Show you would pitch to the Food Network: I have a buddy in the music industry, and we used to joke about having a show where the two worlds would collide. We were going to call it Food Rocks...or something like that. Basically, we would hang out with rock stars and cook food on their tour buses based on song/album lyrics. Red Hot Chili Peppers is an easy one. I also remember something about making beans and toast for David Bowie while listening to "Ashes to Ashes." That would be cool. But then again, everything David Bowie does is cool.
Weirdest thing you've ever eaten: Eggs. I mean, they're the unfertilized zygote of a chicken! True, I eat them over easy or scrambled nearly every day for breakfast, and I know that they're a cornerstone of culinaria. But let's face it: When you really think about it, eating eggs is bizarre!
You're making a pizza. What's on it? Salted beefsteak tomatoes, fresh mozzarella and chili flakes.
You're making an omelet. What's in it? Feta, fresh tomatoes and herbs from my garden.
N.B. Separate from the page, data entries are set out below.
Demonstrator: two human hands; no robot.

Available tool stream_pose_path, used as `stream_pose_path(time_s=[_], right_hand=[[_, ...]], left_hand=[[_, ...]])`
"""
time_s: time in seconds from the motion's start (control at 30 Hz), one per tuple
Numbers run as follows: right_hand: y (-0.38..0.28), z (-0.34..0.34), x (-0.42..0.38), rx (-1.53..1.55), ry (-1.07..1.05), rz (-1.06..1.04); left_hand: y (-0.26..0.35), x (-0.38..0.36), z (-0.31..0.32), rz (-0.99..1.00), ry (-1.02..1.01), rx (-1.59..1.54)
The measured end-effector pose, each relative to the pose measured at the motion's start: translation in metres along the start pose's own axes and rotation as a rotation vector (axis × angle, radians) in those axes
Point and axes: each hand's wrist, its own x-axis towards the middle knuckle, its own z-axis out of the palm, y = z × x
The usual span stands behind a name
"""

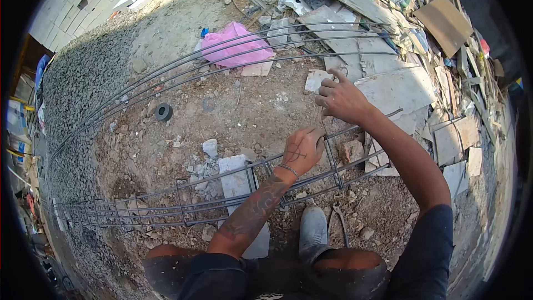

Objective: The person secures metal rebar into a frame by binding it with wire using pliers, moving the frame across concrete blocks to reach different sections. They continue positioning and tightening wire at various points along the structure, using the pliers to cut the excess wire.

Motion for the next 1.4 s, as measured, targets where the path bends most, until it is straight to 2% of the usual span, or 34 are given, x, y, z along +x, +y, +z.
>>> stream_pose_path(time_s=[0.07, 0.1, 0.17, 0.2, 0.27, 0.3, 0.37, 0.47, 0.53, 0.57, 0.63, 0.77, 0.83, 0.87, 0.97, 1.03, 1.4], right_hand=[[0.0, -0.001, -0.016, 0.033, 0.027, 0.08], [0.0, -0.001, -0.023, 0.042, 0.013, 0.15], [0.0, -0.003, -0.027, 0.056, -0.001, 0.225], [-0.002, -0.006, -0.026, 0.067, -0.02, 0.249], [-0.007, -0.006, -0.019, 0.087, -0.036, 0.275], [-0.01, -0.005, -0.011, 0.062, 0.018, 0.211], [-0.012, -0.005, -0.001, 0.035, 0.077, 0.137], [-0.027, -0.008, -0.002, -0.008, 0.137, 0.056], [-0.039, -0.018, -0.014, 0.083, 0.367, 0.26], [-0.052, -0.018, -0.025, 0.084, 0.357, 0.252], [-0.079, -0.016, -0.046, 0.551, 0.191, 0.764], [-0.116, 0.012, -0.056, 0.471, 0.207, 0.881], [-0.125, 0.012, -0.049, 0.533, 0.254, 1.056], [-0.13, 0.015, -0.048, 0.439, 0.331, 0.986], [-0.131, 0.014, -0.04, 0.428, 0.272, 1.053], [-0.134, 0.022, -0.042, 0.376, 0.272, 1.05], [-0.137, 0.023, -0.041, 0.406, 0.328, 1.052]], left_hand=[[-0.008, 0.0, 0.003, 0.144, 0.049, 0.057], [-0.011, 0.002, 0.005, 0.147, 0.053, 0.054], [-0.015, 0.006, 0.006, -0.125, -0.031, -0.335], [-0.016, 0.01, 0.005, -0.124, -0.036, -0.335], [-0.019, 0.022, 0.001, -0.369, -0.141, -0.573], [-0.019, 0.026, 0.0, -0.372, -0.141, -0.569], [-0.016, 0.034, -0.003, -0.384, -0.274, -0.35], [-0.014, 0.032, -0.002, -0.445, -0.243, -0.394], [-0.023, 0.03, 0.008, -0.449, -0.202, -0.423], [-0.027, 0.029, 0.012, -0.446, -0.167, -0.443], [-0.025, 0.029, 0.01, -0.453, -0.154, -0.472], [-0.014, 0.028, 0.003, -0.519, -0.156, -0.505], [-0.026, 0.025, 0.016, -0.489, -0.137, -0.535], [-0.025, 0.028, 0.015, -0.455, -0.098, -0.566], [-0.021, 0.026, 0.011, -0.396, -0.078, -0.434], [-0.027, 0.023, 0.018, -0.367, -0.058, -0.465], [-0.032, 0.021, 0.029, -0.236, 0.049, -0.379]])
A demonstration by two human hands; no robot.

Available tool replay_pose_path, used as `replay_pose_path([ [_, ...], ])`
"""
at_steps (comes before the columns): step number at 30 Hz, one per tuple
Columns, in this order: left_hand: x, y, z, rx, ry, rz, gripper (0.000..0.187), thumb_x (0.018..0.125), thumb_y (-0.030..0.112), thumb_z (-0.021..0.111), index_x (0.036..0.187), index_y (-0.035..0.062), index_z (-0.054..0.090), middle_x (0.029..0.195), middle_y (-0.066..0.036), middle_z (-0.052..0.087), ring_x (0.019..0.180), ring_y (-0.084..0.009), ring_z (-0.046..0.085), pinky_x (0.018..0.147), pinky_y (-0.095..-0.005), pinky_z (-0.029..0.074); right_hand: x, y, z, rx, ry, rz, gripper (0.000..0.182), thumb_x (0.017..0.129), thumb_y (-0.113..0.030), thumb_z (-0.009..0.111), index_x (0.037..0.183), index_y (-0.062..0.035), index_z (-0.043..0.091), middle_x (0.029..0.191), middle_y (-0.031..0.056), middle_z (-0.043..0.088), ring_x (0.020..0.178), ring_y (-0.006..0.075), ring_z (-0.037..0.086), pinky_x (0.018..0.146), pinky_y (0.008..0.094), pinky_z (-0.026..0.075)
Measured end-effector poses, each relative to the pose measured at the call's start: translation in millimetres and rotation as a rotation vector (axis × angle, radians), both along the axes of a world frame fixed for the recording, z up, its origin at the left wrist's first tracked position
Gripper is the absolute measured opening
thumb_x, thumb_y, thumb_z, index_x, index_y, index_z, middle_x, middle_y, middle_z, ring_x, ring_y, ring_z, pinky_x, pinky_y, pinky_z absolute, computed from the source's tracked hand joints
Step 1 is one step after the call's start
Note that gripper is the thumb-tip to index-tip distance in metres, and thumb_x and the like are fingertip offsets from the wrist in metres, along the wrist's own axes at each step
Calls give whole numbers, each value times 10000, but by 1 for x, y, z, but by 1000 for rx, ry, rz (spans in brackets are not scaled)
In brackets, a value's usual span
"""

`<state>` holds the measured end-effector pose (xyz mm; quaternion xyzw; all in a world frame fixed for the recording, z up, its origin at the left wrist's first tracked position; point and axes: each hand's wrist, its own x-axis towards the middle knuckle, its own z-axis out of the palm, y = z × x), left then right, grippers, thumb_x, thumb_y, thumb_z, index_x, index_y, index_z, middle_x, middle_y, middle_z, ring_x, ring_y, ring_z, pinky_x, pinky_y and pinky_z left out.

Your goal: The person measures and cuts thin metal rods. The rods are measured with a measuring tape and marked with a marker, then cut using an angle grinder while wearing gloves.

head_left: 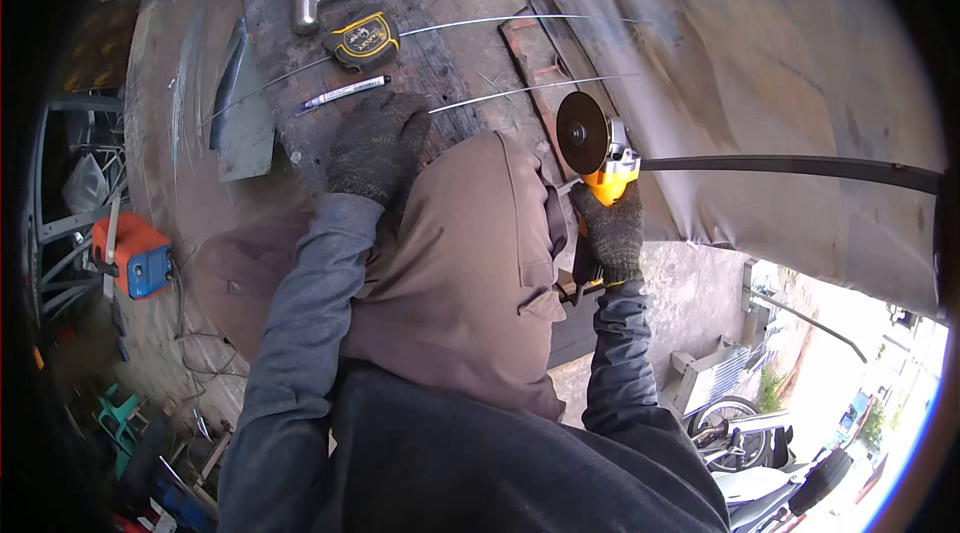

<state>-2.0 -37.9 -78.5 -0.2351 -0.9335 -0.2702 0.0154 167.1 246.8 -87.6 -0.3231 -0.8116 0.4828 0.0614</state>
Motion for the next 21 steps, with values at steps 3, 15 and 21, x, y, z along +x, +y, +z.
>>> replay_pose_path([
  [3, -5, -1, 8, -20, -131, -11, 242, 939, 272, 618, 1107, 127, 712, 1125, -136, 675, 1092, -348, 626, 952, -465, 502, -7, -1, -8, 29, 58, 27, 614, 766, -266, 840, 1254, -31, 551, 1100, 131, 649, 975, 252, 648, 853, 396, 524],
  [15, -4, -13, 17, -35, -215, 33, 255, 921, 248, 667, 1111, 89, 724, 1132, -121, 707, 1093, -335, 645, 977, -440, 488, -35, -17, -12, 157, 72, 154, 596, 760, -321, 847, 1187, -27, 553, 1006, 172, 711, 927, 328, 709, 803, 429, 550],
  [21, -4, -15, 14, -9, -210, 43, 255, 917, 240, 667, 1109, 83, 723, 1147, -122, 700, 1102, -331, 641, 986, -446, 487, -43, -17, -13, 182, 48, 151, 606, 757, -342, 851, 1178, -26, 552, 995, 185, 722, 916, 334, 722, 787, 432, 557],
])
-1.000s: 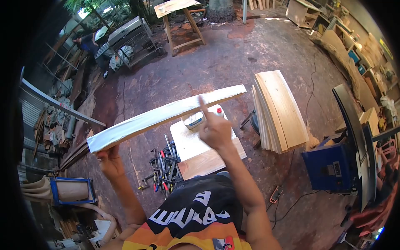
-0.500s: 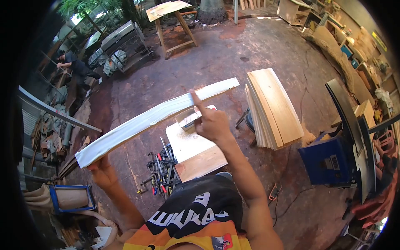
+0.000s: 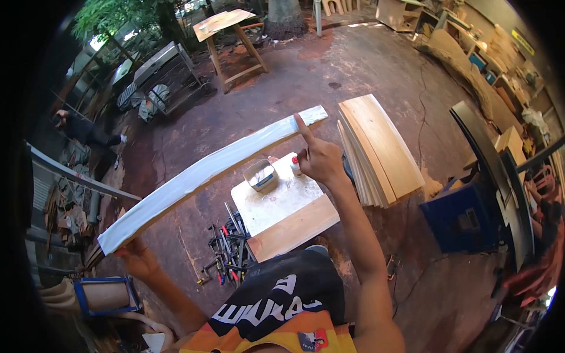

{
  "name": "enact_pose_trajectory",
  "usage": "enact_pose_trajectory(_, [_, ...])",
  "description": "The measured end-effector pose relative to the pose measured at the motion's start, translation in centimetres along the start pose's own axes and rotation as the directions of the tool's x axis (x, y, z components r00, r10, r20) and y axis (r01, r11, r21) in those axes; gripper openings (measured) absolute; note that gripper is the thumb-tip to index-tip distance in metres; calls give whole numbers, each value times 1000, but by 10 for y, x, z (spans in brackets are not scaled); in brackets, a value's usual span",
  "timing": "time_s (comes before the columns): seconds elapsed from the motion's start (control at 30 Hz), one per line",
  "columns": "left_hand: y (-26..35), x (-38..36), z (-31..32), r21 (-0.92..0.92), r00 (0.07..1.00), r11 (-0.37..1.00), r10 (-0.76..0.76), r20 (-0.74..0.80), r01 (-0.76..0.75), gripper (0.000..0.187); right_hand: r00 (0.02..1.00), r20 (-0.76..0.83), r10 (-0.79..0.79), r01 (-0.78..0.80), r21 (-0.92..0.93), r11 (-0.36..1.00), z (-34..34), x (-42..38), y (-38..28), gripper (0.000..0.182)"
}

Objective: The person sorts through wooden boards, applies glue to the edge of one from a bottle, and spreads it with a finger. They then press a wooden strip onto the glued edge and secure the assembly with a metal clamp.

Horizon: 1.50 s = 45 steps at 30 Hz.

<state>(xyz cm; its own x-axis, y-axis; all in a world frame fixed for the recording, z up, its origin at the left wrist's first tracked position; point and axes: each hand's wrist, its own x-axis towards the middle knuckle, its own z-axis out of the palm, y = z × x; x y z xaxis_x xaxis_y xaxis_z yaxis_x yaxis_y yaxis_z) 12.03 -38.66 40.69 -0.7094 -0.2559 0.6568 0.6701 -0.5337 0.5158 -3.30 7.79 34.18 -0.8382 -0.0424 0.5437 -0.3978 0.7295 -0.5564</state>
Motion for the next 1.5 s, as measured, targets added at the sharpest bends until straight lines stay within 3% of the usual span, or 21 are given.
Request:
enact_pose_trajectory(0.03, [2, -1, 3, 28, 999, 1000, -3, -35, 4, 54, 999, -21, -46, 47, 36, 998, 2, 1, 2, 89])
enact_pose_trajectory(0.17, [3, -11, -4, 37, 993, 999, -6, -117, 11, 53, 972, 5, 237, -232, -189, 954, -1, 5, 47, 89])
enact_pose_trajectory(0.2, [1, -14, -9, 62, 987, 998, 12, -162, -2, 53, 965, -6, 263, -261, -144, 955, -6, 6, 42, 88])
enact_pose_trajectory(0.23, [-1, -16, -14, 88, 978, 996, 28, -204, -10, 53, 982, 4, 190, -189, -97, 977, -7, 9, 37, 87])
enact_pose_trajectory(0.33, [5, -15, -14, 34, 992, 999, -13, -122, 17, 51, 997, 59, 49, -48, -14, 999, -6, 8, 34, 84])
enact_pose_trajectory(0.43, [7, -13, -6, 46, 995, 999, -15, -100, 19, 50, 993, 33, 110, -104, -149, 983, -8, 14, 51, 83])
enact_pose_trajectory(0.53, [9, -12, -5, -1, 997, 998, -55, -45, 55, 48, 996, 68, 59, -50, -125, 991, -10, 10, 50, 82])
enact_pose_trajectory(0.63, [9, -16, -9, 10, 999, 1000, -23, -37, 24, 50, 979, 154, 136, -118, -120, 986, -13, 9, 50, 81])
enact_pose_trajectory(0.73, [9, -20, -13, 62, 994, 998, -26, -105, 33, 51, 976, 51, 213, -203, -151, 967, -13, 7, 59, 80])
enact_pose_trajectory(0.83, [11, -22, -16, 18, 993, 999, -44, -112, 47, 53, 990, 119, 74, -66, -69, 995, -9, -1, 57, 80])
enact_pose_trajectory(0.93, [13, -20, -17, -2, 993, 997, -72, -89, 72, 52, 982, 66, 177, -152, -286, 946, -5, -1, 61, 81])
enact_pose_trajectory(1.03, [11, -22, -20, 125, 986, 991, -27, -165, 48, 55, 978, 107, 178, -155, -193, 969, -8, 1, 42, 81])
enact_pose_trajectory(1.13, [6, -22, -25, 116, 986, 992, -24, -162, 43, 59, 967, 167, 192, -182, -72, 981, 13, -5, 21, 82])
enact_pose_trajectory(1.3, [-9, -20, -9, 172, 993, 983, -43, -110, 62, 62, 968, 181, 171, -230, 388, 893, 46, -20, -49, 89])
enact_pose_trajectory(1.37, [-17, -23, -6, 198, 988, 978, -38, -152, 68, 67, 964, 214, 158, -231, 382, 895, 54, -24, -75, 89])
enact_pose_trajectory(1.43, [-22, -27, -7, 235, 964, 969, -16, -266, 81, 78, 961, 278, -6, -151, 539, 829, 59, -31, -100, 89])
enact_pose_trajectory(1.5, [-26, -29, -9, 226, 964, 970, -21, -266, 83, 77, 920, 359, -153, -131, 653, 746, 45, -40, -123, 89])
After-work hangout: Sketch. It's the perfect after-work bar. And they're developing quite the industry following as well. They've got great wines at great prices, freshly sliced meats, cheeses from the Truffle and, happily, no TVs. And it doesn't hurt that it's just two blocks from my house.
Favorite Denver restaurant other than your own: Potager. When my wife and I lived in Capitol Hill, we would walk there all the time for full meals, light bites, glasses of wine -- whatever. I love the simple, urban decor. And in terms of using local produce, they're second to none. It's funny that even now, so many years later, Potager still flies under the radar.
Favorite celebrity chef: Mario Batali. He's the god that walked as man. He's the perfect chef, businessman, personality and visionary. I love the way he does traditional Italian food with artisan American ingredients. He'll use American fish like black bass and king salmon, but he'll treat them like an Italian chef.
Celebrity chef that should shut up: Guy Fieri. Look, there's this whole culture of chefs and cooks who look like Johnny Rotten but can't cook worth a damn. I don't know who to blame for that, so I'm gonna blame Guy Fieri. He's like, "I might not be able to cook, but at least I have a deep fryer, spiky hair and a NASCAR refrigerator." Have you checked out the menu at Tex Wasabi's, his restaurant? Do it now! It's a riot; in fact, it's been a joke at Encore for months now.